Rainfall infiltration alters matric suction and shear strength in partially saturated slopes, necessitating rapid and robust tools to simulate short-term transients during intense storms. This study proposes a 1D, slope-aligned model that solves a Gardner-type Richards equation with a depth-dependent root-uptake sink. A reduced-order, storage-only hydro-mechanical (HM) coupling is adopted: a lumped suction-based stiffness augments hydraulic storage and updates void ratio/porosity, thereby modulating hydraulic conductivity K_S and the Gardner capillary-scaling parameter a.
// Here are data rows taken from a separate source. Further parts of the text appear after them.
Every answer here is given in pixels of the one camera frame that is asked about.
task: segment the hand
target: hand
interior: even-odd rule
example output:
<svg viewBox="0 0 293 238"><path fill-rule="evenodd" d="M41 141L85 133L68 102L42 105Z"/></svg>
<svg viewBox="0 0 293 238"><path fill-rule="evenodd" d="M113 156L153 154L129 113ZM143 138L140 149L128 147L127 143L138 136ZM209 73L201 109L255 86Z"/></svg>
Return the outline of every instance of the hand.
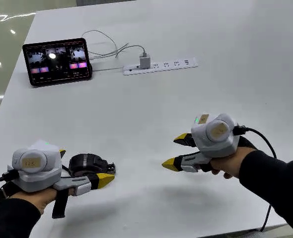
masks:
<svg viewBox="0 0 293 238"><path fill-rule="evenodd" d="M69 189L69 195L73 194L74 189ZM44 213L45 207L50 204L52 201L55 201L57 195L57 191L53 188L47 188L45 190L39 192L18 192L11 196L10 198L18 198L23 199L32 203L41 213Z"/></svg>
<svg viewBox="0 0 293 238"><path fill-rule="evenodd" d="M250 152L255 150L256 149L249 147L238 147L237 151L233 155L212 159L212 173L217 175L222 170L225 172L225 179L230 179L233 176L238 178L242 161Z"/></svg>

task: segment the black sleeve
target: black sleeve
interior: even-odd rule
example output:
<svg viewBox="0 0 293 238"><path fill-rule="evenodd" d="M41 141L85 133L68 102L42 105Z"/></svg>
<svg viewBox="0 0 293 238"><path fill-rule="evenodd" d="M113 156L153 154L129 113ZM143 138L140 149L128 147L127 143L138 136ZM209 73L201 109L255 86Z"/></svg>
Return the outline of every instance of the black sleeve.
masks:
<svg viewBox="0 0 293 238"><path fill-rule="evenodd" d="M241 164L239 180L269 202L293 228L293 161L285 163L262 151L253 151Z"/></svg>
<svg viewBox="0 0 293 238"><path fill-rule="evenodd" d="M21 199L0 202L0 238L28 238L41 217L39 210Z"/></svg>

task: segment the white power strip
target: white power strip
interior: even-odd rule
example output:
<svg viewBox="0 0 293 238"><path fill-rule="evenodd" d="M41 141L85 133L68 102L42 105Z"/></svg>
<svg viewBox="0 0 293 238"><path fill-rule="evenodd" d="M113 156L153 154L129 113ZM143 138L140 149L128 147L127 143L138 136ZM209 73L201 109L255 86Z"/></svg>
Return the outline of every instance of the white power strip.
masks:
<svg viewBox="0 0 293 238"><path fill-rule="evenodd" d="M196 62L196 58L188 58L188 59L176 59L159 63L151 63L151 68L141 69L139 64L129 65L123 67L124 75L132 75L139 73L153 73L159 71L166 70L174 70L181 68L193 68L198 67L198 63Z"/></svg>

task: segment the tablet screen
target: tablet screen
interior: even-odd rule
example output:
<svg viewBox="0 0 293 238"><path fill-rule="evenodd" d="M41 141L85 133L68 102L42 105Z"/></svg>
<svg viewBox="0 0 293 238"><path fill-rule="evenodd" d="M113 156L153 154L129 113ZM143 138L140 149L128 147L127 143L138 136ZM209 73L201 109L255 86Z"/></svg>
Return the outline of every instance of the tablet screen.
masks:
<svg viewBox="0 0 293 238"><path fill-rule="evenodd" d="M84 39L23 47L32 84L91 77Z"/></svg>

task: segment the floor
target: floor
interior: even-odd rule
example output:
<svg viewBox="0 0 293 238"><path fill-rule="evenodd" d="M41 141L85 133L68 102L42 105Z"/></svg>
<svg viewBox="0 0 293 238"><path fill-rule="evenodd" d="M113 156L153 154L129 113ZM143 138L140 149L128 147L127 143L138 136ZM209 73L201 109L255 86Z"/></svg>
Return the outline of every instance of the floor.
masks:
<svg viewBox="0 0 293 238"><path fill-rule="evenodd" d="M106 0L0 0L0 104L35 12L94 1L101 3ZM267 233L267 237L293 237L293 230L289 226Z"/></svg>

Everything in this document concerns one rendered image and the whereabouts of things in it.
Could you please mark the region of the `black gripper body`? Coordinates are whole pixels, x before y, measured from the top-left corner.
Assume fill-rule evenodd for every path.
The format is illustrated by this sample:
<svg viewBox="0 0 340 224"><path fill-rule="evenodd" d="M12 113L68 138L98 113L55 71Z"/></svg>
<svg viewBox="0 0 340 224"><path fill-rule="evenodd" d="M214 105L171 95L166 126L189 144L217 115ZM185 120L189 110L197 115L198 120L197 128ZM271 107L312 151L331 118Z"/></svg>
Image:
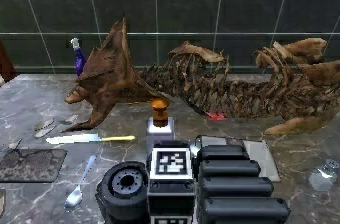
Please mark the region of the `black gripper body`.
<svg viewBox="0 0 340 224"><path fill-rule="evenodd" d="M110 168L95 194L104 224L148 224L147 185L142 162L127 161Z"/></svg>

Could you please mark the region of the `silver spoon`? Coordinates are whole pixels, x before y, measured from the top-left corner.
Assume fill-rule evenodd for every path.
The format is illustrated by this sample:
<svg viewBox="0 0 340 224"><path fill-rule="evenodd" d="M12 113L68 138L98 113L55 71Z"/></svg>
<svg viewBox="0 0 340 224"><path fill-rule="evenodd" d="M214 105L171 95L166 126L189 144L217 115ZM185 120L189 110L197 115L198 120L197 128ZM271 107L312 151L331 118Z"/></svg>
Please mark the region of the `silver spoon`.
<svg viewBox="0 0 340 224"><path fill-rule="evenodd" d="M77 183L75 189L67 196L65 203L64 203L64 209L65 209L66 212L73 211L81 203L81 201L83 199L83 193L81 191L81 186L82 186L87 174L91 170L95 160L96 160L95 155L91 155L89 157L89 160L86 164L85 170L82 173L81 179Z"/></svg>

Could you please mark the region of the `white box with orange knob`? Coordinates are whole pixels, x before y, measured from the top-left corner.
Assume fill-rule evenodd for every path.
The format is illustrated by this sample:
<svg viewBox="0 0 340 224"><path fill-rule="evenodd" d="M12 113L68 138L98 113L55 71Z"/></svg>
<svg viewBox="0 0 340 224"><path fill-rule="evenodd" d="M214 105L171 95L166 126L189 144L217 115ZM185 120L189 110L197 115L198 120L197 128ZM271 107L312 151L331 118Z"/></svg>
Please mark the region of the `white box with orange knob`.
<svg viewBox="0 0 340 224"><path fill-rule="evenodd" d="M156 98L151 102L154 110L153 115L148 119L146 129L146 152L151 153L156 141L173 140L174 119L167 113L169 102L163 98Z"/></svg>

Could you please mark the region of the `dark speckled mat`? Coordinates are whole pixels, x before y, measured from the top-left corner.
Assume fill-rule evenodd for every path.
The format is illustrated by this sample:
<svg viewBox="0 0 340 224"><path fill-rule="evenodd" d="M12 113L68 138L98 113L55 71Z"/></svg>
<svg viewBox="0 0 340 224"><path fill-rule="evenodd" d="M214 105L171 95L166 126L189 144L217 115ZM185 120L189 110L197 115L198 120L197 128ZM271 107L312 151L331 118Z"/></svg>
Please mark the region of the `dark speckled mat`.
<svg viewBox="0 0 340 224"><path fill-rule="evenodd" d="M0 161L0 183L52 183L67 155L64 149L16 149Z"/></svg>

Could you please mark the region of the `small red object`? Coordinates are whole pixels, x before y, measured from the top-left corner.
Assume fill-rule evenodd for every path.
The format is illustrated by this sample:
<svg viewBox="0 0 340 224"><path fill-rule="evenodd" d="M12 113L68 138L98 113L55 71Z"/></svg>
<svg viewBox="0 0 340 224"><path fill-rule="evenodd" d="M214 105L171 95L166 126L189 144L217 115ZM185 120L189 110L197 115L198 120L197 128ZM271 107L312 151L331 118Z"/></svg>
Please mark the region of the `small red object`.
<svg viewBox="0 0 340 224"><path fill-rule="evenodd" d="M226 119L227 117L225 116L224 113L215 113L215 112L208 113L208 120L219 121L219 120L226 120Z"/></svg>

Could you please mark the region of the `brown fish skeleton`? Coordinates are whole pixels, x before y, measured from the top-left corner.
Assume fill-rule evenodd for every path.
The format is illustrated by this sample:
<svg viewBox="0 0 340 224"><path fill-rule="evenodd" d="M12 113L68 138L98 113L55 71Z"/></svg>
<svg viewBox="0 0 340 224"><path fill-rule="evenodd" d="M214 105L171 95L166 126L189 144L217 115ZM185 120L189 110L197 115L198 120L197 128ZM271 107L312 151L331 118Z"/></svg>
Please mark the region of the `brown fish skeleton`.
<svg viewBox="0 0 340 224"><path fill-rule="evenodd" d="M310 133L328 124L340 109L340 60L324 61L326 44L322 38L306 38L258 50L257 66L272 70L269 80L258 83L229 79L228 56L188 41L172 49L164 65L137 70L127 22L120 19L92 50L65 98L68 104L87 101L92 107L88 120L72 128L99 126L124 99L176 97L202 116L281 117L282 123L266 129L268 135Z"/></svg>

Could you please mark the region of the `purple bottle with white cap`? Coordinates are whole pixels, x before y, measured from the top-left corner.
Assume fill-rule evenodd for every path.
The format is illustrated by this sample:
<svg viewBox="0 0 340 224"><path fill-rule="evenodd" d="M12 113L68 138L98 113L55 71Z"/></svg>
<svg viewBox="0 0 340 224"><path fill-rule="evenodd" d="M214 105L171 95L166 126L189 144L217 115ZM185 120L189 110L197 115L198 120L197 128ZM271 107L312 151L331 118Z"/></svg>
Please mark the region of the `purple bottle with white cap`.
<svg viewBox="0 0 340 224"><path fill-rule="evenodd" d="M78 38L72 38L70 40L70 43L72 44L72 48L75 52L75 70L76 70L76 75L80 76L81 73L83 72L85 63L87 62L86 57L84 56L81 47L80 47L80 43L79 43L79 39Z"/></svg>

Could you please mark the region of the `grey flat tray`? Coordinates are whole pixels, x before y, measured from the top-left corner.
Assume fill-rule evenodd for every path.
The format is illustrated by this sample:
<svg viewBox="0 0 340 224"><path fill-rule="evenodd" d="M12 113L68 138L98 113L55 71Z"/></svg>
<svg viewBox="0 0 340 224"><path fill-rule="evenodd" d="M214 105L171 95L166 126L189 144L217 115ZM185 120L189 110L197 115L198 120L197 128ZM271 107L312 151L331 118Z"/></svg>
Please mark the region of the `grey flat tray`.
<svg viewBox="0 0 340 224"><path fill-rule="evenodd" d="M251 160L258 162L261 177L268 177L272 182L280 182L280 176L274 158L265 140L246 140L229 137L199 135L191 143L190 149L194 157L198 151L208 145L239 145L248 153Z"/></svg>

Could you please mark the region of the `glass salt shaker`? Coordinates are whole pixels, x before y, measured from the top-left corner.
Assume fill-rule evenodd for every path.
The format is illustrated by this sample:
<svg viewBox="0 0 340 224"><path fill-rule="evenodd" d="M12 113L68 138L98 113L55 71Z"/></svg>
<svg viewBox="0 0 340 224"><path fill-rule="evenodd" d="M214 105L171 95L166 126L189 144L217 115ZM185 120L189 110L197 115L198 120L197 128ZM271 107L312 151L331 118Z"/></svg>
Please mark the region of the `glass salt shaker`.
<svg viewBox="0 0 340 224"><path fill-rule="evenodd" d="M333 160L327 159L321 166L317 166L312 170L309 176L309 183L315 191L329 191L333 184L337 181L337 173L340 164Z"/></svg>

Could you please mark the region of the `yellow handled knife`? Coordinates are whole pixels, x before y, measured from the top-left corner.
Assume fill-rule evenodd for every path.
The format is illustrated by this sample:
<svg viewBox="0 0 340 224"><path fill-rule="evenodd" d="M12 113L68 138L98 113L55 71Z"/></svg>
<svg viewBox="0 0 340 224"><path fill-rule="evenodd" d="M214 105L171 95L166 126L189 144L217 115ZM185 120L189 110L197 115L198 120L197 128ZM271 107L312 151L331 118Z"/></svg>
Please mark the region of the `yellow handled knife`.
<svg viewBox="0 0 340 224"><path fill-rule="evenodd" d="M71 144L71 143L88 143L88 142L107 142L107 141L131 141L135 136L112 136L100 137L98 134L77 134L69 136L49 137L46 141L50 144Z"/></svg>

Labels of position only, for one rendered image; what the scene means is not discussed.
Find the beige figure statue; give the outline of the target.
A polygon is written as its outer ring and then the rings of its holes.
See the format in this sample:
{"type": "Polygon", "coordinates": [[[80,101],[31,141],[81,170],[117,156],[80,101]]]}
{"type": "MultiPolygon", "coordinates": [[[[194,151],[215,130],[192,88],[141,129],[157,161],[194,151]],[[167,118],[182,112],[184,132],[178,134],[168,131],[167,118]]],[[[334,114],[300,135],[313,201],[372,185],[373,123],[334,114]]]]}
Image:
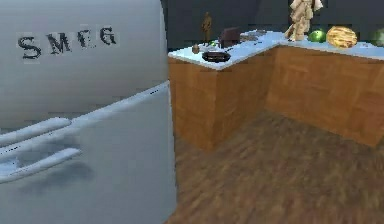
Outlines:
{"type": "Polygon", "coordinates": [[[290,4],[292,24],[284,36],[289,41],[302,41],[310,29],[310,21],[314,12],[323,7],[321,0],[293,0],[290,4]]]}

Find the dark brown toaster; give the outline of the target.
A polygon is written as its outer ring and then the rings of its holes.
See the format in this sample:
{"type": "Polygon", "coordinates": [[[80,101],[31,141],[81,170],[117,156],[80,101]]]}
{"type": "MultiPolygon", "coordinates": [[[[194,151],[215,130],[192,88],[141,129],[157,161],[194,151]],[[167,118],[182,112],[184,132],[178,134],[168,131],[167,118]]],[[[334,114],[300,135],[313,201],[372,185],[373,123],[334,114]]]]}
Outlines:
{"type": "Polygon", "coordinates": [[[240,43],[240,28],[225,28],[219,36],[219,44],[221,48],[227,48],[240,43]]]}

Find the black round pan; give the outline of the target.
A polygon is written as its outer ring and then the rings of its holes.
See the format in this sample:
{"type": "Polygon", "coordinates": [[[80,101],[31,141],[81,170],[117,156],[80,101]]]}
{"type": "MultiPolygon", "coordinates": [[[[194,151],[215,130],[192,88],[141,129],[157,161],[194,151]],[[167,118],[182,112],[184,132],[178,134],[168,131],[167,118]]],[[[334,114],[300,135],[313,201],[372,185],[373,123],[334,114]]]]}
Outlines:
{"type": "Polygon", "coordinates": [[[202,54],[202,58],[207,62],[214,62],[214,63],[220,63],[220,62],[227,62],[231,55],[227,52],[204,52],[202,54]]]}

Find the pale grey fridge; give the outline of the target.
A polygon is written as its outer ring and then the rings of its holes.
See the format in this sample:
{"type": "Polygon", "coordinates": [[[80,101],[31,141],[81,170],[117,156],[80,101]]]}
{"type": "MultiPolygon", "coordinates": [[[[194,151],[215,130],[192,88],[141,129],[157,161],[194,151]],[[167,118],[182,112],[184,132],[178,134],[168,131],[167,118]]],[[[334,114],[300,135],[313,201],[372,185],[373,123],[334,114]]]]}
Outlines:
{"type": "Polygon", "coordinates": [[[0,224],[164,224],[177,205],[161,0],[0,0],[0,169],[81,154],[0,184],[0,224]]]}

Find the wooden kitchen counter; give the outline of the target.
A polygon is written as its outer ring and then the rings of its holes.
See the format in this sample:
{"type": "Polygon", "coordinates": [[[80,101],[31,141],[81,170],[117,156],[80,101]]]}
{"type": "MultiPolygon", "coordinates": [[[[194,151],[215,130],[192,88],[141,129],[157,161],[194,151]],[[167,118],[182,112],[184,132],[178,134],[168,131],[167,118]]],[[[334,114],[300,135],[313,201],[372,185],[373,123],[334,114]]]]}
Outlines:
{"type": "Polygon", "coordinates": [[[168,55],[174,128],[212,150],[262,109],[375,146],[384,138],[384,48],[289,42],[268,31],[211,63],[190,48],[168,55]]]}

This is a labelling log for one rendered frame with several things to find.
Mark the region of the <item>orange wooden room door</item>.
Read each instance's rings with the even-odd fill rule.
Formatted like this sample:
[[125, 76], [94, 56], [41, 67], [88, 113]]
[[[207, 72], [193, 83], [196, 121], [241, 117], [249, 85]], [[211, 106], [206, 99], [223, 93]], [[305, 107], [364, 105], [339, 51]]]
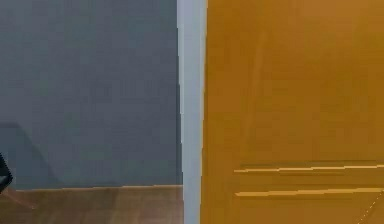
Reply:
[[207, 0], [201, 224], [384, 224], [384, 0]]

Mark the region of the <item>black object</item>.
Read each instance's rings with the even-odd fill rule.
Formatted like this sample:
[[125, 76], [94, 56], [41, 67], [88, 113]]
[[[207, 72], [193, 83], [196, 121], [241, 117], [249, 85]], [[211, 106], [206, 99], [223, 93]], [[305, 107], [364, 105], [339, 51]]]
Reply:
[[12, 180], [12, 173], [6, 164], [4, 157], [0, 153], [0, 194], [10, 185]]

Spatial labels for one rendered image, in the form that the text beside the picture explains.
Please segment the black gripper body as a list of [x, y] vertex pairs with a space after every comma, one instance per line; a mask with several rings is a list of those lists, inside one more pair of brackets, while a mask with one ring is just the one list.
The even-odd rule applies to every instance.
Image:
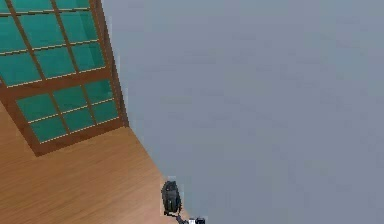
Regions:
[[166, 181], [161, 189], [164, 214], [180, 213], [182, 209], [181, 196], [175, 181]]

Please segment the brown door with green panes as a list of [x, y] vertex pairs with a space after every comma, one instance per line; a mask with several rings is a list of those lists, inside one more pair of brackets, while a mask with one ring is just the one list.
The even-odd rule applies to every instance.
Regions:
[[127, 125], [102, 0], [0, 0], [0, 102], [37, 156]]

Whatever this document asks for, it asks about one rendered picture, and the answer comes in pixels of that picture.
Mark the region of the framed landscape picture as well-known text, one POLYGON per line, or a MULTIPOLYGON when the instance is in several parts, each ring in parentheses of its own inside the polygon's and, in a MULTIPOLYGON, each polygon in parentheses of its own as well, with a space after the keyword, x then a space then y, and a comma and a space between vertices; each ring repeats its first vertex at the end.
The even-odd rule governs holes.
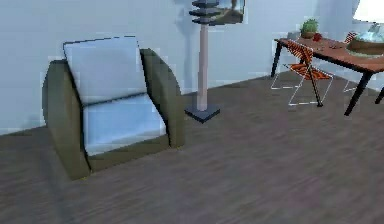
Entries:
POLYGON ((214 25, 242 23, 245 0, 219 0, 217 9, 220 11, 220 14, 214 17, 214 25))

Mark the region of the green potted house plant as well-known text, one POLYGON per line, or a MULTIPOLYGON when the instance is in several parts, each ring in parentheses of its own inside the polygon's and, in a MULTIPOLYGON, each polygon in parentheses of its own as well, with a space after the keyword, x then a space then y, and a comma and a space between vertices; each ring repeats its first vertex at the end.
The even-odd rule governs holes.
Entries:
POLYGON ((316 19, 306 20, 300 29, 301 37, 304 39, 311 39, 318 31, 318 21, 316 19))

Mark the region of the brown table with black legs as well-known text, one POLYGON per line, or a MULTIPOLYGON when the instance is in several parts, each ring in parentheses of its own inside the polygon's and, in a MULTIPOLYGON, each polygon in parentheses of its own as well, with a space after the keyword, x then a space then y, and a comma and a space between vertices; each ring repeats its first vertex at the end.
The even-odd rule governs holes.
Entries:
MULTIPOLYGON (((276 74, 276 68, 279 62, 280 53, 283 47, 286 48, 288 38, 276 39, 276 51, 274 56, 274 61, 272 65, 271 78, 273 79, 276 74)), ((349 105, 344 113, 345 116, 349 116, 352 110, 354 109, 356 103, 358 102, 360 96, 365 90, 368 82, 371 80, 371 77, 374 74, 384 72, 384 56, 376 58, 367 58, 359 57, 350 54, 346 47, 347 44, 343 42, 333 41, 331 39, 324 38, 320 42, 313 42, 310 39, 299 38, 298 43, 301 43, 307 47, 310 47, 314 50, 314 58, 322 59, 329 63, 333 63, 345 68, 351 69, 353 71, 359 72, 362 74, 355 92, 349 102, 349 105)), ((320 92, 320 95, 324 94, 324 91, 328 85, 328 80, 320 80, 317 82, 317 86, 320 92)))

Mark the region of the brown bowl with glass dome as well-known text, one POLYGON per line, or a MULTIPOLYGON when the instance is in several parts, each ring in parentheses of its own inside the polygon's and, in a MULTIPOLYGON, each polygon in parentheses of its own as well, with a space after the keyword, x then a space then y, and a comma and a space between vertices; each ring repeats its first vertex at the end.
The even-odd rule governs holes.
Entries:
POLYGON ((374 22, 366 31, 359 33, 347 45, 352 55, 360 57, 379 57, 384 54, 384 34, 380 32, 380 24, 374 22))

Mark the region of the bright window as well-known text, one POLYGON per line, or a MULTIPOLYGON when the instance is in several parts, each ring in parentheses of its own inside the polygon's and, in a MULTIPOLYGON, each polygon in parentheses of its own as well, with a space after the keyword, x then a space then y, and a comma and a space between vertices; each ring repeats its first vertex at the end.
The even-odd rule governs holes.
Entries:
POLYGON ((364 22, 384 24, 384 0, 359 0, 353 18, 364 22))

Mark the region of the floor lamp with pale post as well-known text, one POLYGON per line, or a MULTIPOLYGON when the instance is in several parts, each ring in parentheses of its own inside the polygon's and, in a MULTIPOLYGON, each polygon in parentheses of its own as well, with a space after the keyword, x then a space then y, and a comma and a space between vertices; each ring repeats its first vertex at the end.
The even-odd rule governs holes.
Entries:
POLYGON ((193 23, 200 25, 200 50, 198 90, 194 95, 196 102, 185 109, 185 113, 200 123, 205 123, 220 113, 217 106, 208 103, 207 71, 208 71, 208 27, 213 17, 220 14, 217 8, 219 0, 194 0, 195 9, 189 14, 194 16, 193 23))

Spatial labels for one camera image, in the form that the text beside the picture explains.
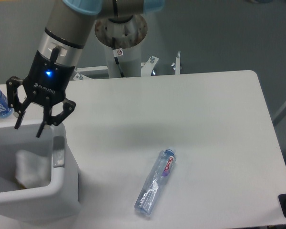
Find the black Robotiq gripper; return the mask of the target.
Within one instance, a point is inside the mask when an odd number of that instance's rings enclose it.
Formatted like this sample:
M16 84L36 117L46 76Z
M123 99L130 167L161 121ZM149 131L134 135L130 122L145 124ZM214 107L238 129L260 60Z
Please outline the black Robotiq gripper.
M36 52L29 74L24 80L12 76L6 81L8 105L14 109L14 113L17 115L15 129L19 129L21 126L26 109L31 102L43 106L43 120L36 134L37 138L41 136L46 125L58 126L76 107L76 103L67 99L65 95L75 67L57 63L59 52L60 50L54 50L49 59L41 55L40 52ZM27 95L23 103L19 101L18 97L18 88L21 85ZM62 102L62 111L53 116L52 108L60 102Z

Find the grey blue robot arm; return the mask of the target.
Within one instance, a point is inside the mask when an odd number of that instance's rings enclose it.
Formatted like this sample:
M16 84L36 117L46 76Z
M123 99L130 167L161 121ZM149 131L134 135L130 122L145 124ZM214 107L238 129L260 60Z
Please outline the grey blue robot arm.
M75 109L66 88L97 19L127 20L136 14L160 11L163 0L57 0L45 26L38 50L24 79L6 81L7 99L21 126L27 107L43 107L37 137L46 125L58 126Z

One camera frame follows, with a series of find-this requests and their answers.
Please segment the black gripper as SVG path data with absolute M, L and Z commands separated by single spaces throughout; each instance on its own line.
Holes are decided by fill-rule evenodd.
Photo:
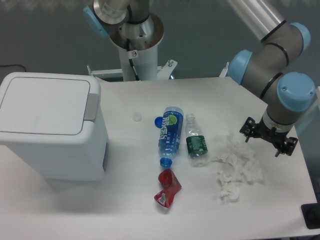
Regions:
M 250 138 L 260 138 L 271 143 L 276 148 L 275 157 L 291 156 L 298 143 L 298 138 L 287 138 L 286 132 L 278 132 L 275 127 L 268 128 L 262 119 L 257 124 L 252 117 L 246 119 L 239 132 L 245 136 L 246 143 Z

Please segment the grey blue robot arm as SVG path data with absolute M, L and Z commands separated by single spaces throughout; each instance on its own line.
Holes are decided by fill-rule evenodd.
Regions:
M 314 82 L 305 74 L 283 73 L 311 41 L 300 23 L 287 23 L 267 0 L 230 0 L 229 6 L 262 42 L 258 53 L 240 51 L 225 71 L 236 83 L 267 104 L 260 120 L 248 118 L 240 132 L 247 139 L 271 143 L 277 154 L 291 155 L 298 143 L 287 134 L 313 100 Z M 157 46 L 164 35 L 162 21 L 147 0 L 95 0 L 83 9 L 91 28 L 110 37 L 119 50 L 125 81 L 166 80 L 174 62 L 157 65 Z

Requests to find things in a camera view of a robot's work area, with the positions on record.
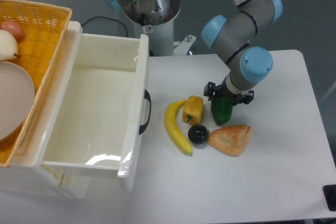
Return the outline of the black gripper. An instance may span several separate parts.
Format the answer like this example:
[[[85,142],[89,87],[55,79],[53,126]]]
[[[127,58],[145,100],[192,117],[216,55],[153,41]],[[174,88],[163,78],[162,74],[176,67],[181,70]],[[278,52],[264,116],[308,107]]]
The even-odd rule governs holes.
[[[203,96],[210,101],[216,94],[219,97],[225,97],[233,101],[233,106],[242,103],[250,104],[254,99],[254,90],[249,90],[247,93],[242,94],[241,90],[236,88],[231,82],[223,82],[218,86],[213,82],[208,82],[204,87]]]

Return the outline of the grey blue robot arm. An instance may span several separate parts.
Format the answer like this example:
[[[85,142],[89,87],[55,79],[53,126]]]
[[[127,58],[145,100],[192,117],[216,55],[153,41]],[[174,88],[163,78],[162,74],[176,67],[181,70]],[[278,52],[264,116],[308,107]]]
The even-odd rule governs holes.
[[[229,68],[220,85],[212,82],[204,88],[209,100],[225,97],[232,104],[249,104],[254,86],[272,69],[270,53],[252,47],[249,40],[273,24],[282,14],[281,0],[233,0],[238,12],[231,18],[218,15],[202,29],[201,37]],[[155,56],[170,56],[173,47],[174,19],[180,12],[180,0],[104,0],[115,11],[122,10],[133,22],[137,35],[148,34]]]

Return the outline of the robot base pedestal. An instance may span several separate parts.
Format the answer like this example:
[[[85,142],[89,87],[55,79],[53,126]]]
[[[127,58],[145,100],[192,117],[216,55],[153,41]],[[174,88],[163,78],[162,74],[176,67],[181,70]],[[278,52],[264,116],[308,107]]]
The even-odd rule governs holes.
[[[180,0],[134,0],[124,7],[133,23],[134,34],[149,38],[150,56],[183,56],[191,52],[196,37],[174,40],[174,21],[181,9]]]
This retains first-order skeleton compressibility at negligible cost, deliberately avoiding a fully coupled mechanical equilibrium, and is suited to early-warning systems and extensive parametric studies. Time integration employs a semi-implicit Crank-Nicolson (CN) scheme with an explicit half-step predictor, which controls local transients without requiring nonlinear iterations. In the simulated case, rainfall is applied in six-hour blocks; the testbed consists of a 2 m homogeneous colluvial layer over a far less permeable substratum. The parametric analysis targets silty-range K_S and rainfall intensity RI; within literature-based root-uptake ranges (T_R), vegetation effects are minor over 2448 h. Across cases, K_S and RI govern wetting-front advance and the rate/timing of suction change. The framework delivers rapid forecasts of pressure head and infiltration depth, with diagnostics of boundary fluxes, storage, and HM contributions.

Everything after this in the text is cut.